Task statement
Report the count of lines in the records that contain "first", without any added text.

Top of Supplied data

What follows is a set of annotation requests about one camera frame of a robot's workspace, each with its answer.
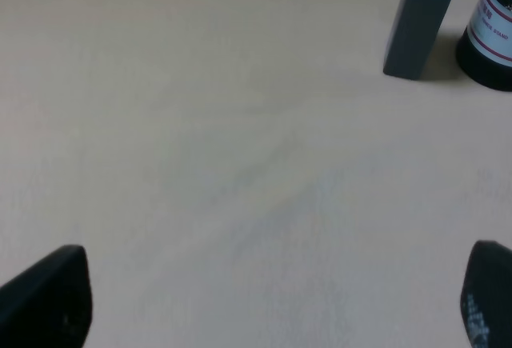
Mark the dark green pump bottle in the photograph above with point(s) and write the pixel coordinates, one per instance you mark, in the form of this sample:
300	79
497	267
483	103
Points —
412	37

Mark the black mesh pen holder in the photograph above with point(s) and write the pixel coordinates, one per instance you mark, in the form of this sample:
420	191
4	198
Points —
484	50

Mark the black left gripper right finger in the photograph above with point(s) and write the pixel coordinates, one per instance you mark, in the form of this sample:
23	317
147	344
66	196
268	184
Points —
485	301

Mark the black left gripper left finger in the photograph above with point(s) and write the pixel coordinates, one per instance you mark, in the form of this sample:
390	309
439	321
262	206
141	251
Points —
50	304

Bottom of Supplied data
Top of Supplied data

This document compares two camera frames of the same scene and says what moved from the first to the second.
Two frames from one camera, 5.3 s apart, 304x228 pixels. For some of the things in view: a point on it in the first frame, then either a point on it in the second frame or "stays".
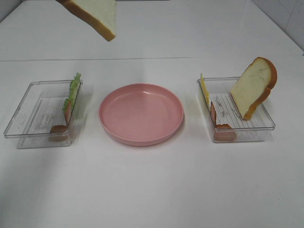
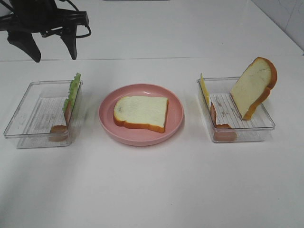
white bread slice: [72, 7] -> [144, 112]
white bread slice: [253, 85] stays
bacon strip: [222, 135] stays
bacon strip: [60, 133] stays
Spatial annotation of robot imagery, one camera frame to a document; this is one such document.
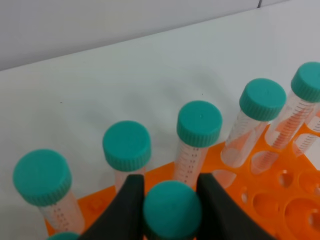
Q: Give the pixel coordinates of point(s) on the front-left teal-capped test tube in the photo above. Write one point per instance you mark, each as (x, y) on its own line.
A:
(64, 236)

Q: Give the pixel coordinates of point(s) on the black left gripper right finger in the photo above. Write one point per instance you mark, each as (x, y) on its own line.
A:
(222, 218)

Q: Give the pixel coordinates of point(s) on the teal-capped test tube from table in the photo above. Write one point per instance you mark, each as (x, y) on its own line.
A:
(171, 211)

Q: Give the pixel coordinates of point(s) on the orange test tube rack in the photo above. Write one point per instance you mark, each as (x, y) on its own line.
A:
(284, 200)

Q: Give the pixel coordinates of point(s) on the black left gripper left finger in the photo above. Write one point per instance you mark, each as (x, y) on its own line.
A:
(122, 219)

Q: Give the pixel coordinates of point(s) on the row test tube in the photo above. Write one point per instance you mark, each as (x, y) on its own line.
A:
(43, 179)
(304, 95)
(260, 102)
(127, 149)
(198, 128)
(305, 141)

Bottom of Supplied data

Output for this task
2